Bachelor Bungling
Beautiful wife Sandy is away visiting relatives in Wisconsin. I was a bachelor for a fair number of years before we hooked up, so I knew this temporary separation was likely to present certain problems.
When Sandy takes a little vacation, she leaves me enough food for a hungry Boy Scout troop and detailed directions for just about everything. She knows my ineptitude with things mechanical, electrical, and electronic is perhaps exceeded only by my complete inattention to where useful items are stored. In my defense, I was trained as a word arranger, not an auto mechanic or pantry expert.
A problem was not long in arriving. On day two of Sandy’s absence my computer stopped delivering anything except a nice, clear opening scene (isn’t that called wallpaper?). “No problem,” I thought, “I’ll just crank up Sandy’s computer and seek her advice with an e-mail.” I had worked at her laptop several times in the past.
Unfortunately, whenever I worked on the laptop, Sandy had turned it on before I arrived. I plugged in everything that looked like a plug into everything that looked pluggable. Nothing. I phoned Sandy.
She told me to take the little doodad off the bottom of the mouse and plug it into the first available slot in the bright blue gadget plugged into the left side of the computer. I don’t like her keyboard, so I explained what had happened to my machine and said I really didn’t want to work at hers, even though now I could.
“Sounds like you just need new batteries in your mouse,” Sandy said. “Oh yeah,” I said, I seem to remember this same kind of thing happened before.”
Sandy told me where our spare batteries were. I searched the basement area without result. I made another phone call. She said the batteries were there, and I ought to look again. “Nope,” I said, “I just wasted a half hour looking where you said. I’m going to buy some batteries downtown.” (“Downtown” is 5.5 miles away.)
Here’s a tip for your older gents: If you want to attract female attention, just stand in the middle of a supermarket aisle looking confused. Women will flock to rescue the poor old man. That won’t work for you younger guys. I suggest buying a cute little dog, and taking it everywhere on a leash. That will work for you. Bewilderment in supermarkets will not.
I didn’t need to pretend to be bewildered, because I was baffled by the location of batteries in the supermarket we shop at every week. Two female clerks and a gray-haired lady customer guided me to two large battery displays in a matter of minutes. “What size do you need?” the young blond clerk asked.
“I don’t really know. I think it’s something about A, and it looks like those on the left.”
“Those are AA’s,” the older clerk said. “These over here are AAA’s.”
“Seems backwards to me,” I said. “You’d think the bigger ones would be triples and the littler ones would be doubles. That’s the way it works in baseball.”
“I never thought of that,” the lady customer said. “Didn’t you look at the ones that wore out?” When I shrugged, she gave me a strange look and left.

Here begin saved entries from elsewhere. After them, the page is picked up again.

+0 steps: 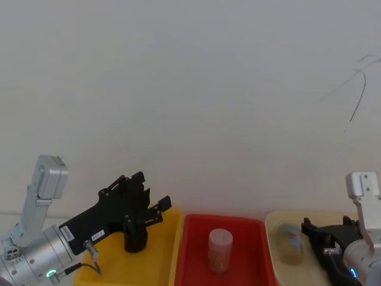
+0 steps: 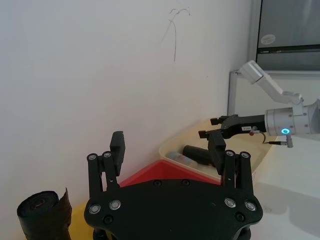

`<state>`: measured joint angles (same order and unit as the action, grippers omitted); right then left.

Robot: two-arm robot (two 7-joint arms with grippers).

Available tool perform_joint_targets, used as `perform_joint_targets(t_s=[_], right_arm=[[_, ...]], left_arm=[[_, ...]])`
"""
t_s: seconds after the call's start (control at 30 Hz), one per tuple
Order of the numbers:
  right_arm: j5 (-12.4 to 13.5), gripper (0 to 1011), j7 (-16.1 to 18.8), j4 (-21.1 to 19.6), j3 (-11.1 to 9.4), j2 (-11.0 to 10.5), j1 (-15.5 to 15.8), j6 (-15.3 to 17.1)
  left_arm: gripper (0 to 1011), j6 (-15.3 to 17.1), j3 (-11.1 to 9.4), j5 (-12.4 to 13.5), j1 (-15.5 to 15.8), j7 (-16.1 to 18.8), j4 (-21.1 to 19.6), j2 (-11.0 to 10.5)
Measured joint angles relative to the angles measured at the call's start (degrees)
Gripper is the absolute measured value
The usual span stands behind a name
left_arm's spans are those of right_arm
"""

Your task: Pick up the garbage bag with the one hand and transfer it to the other hand.

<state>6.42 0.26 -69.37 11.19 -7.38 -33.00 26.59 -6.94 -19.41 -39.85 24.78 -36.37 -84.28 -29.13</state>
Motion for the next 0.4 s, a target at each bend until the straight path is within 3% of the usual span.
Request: perform_joint_targets(t_s=[0.17, 0.4], right_arm=[[0.48, 1000, 0.06, -2.33, -0.60, 0.12, 1.25, 0.44], [1.98, 1000, 1.70, -9.51, -0.96, 0.61, 5.39, 2.06]], left_arm=[[1001, 0.00, 0.00, 0.00, 0.00, 0.00, 0.00, 0.00], [1002, 0.00, 0.00, 0.00, 0.00, 0.00, 0.00, 0.00]])
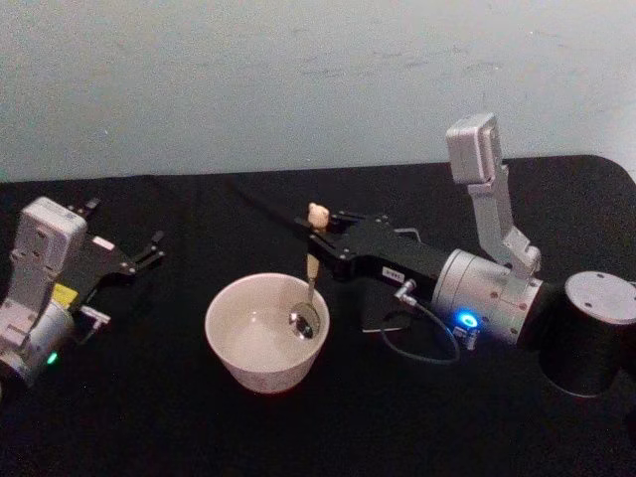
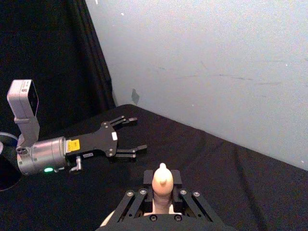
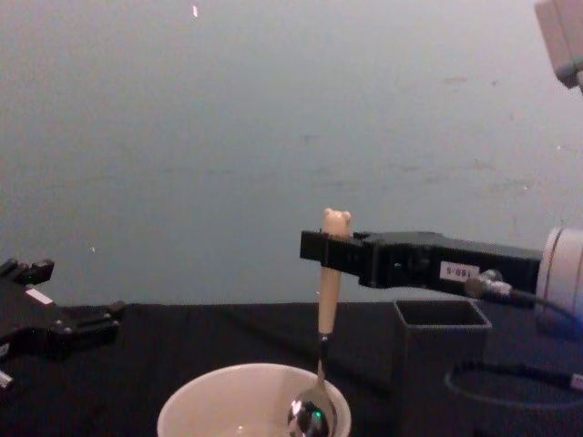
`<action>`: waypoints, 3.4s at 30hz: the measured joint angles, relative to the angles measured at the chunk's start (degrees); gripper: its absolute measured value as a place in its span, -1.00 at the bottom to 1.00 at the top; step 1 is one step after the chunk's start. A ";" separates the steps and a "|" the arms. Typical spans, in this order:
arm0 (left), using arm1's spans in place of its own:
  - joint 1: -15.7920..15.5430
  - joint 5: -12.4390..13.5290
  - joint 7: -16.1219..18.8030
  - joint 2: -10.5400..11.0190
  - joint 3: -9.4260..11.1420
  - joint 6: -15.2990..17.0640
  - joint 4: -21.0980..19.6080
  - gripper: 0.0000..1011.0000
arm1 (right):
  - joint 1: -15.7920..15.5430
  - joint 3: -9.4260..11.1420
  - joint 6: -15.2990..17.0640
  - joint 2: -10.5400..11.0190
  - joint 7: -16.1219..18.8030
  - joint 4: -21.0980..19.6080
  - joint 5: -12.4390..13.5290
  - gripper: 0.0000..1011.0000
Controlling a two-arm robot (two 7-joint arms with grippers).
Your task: Pick up the stirring spoon with one hand, stir inside the cup, then place it back in its original position.
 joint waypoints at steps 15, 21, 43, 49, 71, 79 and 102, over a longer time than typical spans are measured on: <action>0.00 0.00 0.00 0.00 0.00 0.00 0.00 0.98 | -0.07 -0.22 -0.86 -0.27 0.08 0.53 -0.95 -0.58; 0.00 0.00 0.00 0.00 0.00 0.00 0.00 0.98 | -0.07 -0.20 -0.74 -0.24 0.08 0.50 -0.83 -0.58; 0.00 0.00 0.00 0.00 0.00 0.00 0.00 0.98 | -0.54 0.34 0.13 -1.00 0.17 -0.18 0.15 -0.58; 0.00 0.00 0.00 0.00 0.00 0.00 0.00 0.98 | -0.13 -0.57 0.34 -1.89 0.40 -0.01 0.12 -0.58; 0.00 0.00 0.00 0.00 0.00 0.00 0.00 0.98 | 3.15 -5.20 -1.13 -6.95 2.09 6.76 -5.11 -0.58; 0.00 0.00 0.00 0.00 0.00 0.00 0.00 0.98 | 4.15 -5.67 -1.59 -9.02 2.07 9.64 -6.93 -0.58; 0.00 0.00 0.00 0.00 0.00 0.00 0.00 0.98 | 4.17 -1.87 -1.43 -10.71 0.63 12.04 -8.55 -0.58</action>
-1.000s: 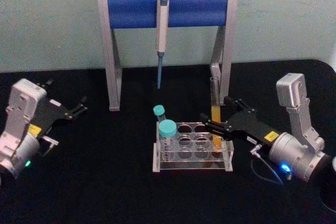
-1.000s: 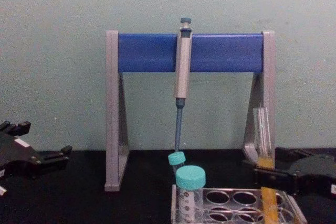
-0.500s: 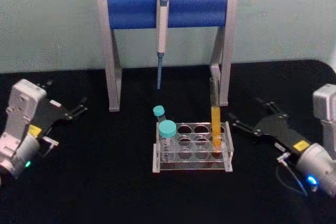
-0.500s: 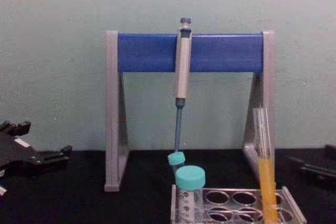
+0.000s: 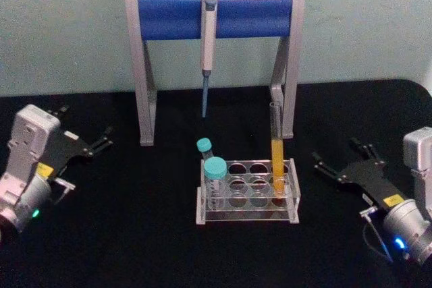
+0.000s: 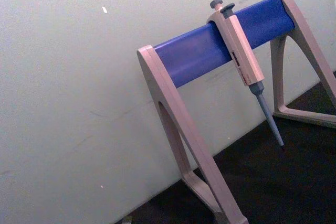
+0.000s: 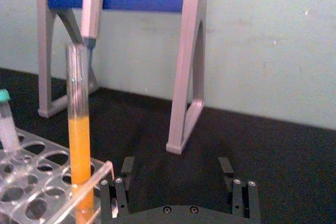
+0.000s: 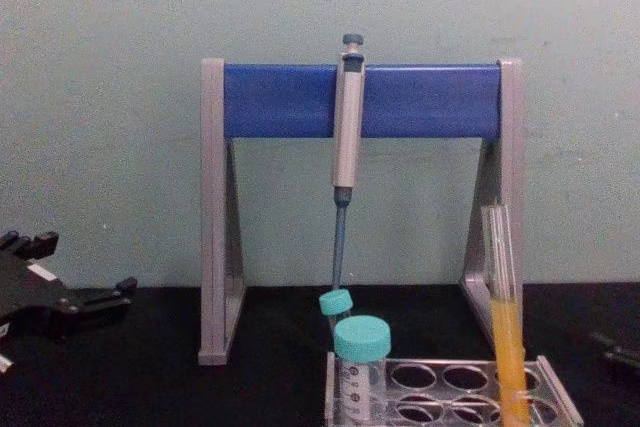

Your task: Pick up the test tube from the test tube rack, shake it, then place it back into the test tube rack.

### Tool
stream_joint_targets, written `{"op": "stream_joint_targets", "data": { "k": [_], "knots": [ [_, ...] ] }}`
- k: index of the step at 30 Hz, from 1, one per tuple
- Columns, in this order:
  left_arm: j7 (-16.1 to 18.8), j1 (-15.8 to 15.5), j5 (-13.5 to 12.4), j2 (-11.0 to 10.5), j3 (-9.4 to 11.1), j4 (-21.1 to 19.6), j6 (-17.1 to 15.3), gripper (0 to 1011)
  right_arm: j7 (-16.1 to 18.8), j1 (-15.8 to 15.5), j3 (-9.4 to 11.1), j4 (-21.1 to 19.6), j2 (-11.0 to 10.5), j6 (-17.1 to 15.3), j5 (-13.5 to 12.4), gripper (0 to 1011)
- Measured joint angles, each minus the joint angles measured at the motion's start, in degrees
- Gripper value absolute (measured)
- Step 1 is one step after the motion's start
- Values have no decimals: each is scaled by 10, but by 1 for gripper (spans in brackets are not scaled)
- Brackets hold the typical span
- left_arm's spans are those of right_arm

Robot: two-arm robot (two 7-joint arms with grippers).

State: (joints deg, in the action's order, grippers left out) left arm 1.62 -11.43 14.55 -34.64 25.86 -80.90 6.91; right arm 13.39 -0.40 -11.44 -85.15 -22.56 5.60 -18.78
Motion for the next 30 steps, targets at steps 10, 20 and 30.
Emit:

By visualizing my mouse for several minutes, I decided it was a relatively small device, and therefore AAAs had to be the right selection. I bought a dozen. Eager to get back to my computer routine, I hurried home, pried open the back of the mouse, and gazed upon two big, fat, AA batteries.
Unwilling to chance having to face up to even one of my trio of helpers at the supermarket, I added a mile to the 11-mile roundtrip and bought a six-pack of AAA batteries at a hardware store. Two of them worked just fine.
Two days later on a visit to the basement to replenish the water softener salt, I inadvertently knocked a box off a shelf. I learned that we had a substantial supply of AAA, AA, and other batteries. It is more substantial now.
Let’s hope nothing really big stops working before the lady of the house comes home.
6 comments:
You are so funny. I have done the same thing, i.e., driven a mile or two out of my way so as to avoid visiting the same shop where I made the original misjudgement.
Your ignorance about somethings is not unusual. Around here, we specialize in kinds of ignorance.
David is ignorant of most things involving food and food storage, I have some issues with hardware, although I am getting better.
Have fun batching it for a few days. Dianne
PS playing dumb is good for attracting help.
I couldn't help but giggle a bit at this. Have fun!!!!!
Hang in there..it won't be too long yet! Like the piece.
It takes a "real man" to 'fess up to stuff like that. Kudos.
Too funny! I'm glad you demonstrated the heroic persistence, the moral fiber, the raw courage to finally run down those batteries -- and post your blog entry. We're all benefiting from your not insubstantial accomplishment.
Amazing that you were able get this piece posted on your blog! We can't all be great at everything. You had me LOLROTF.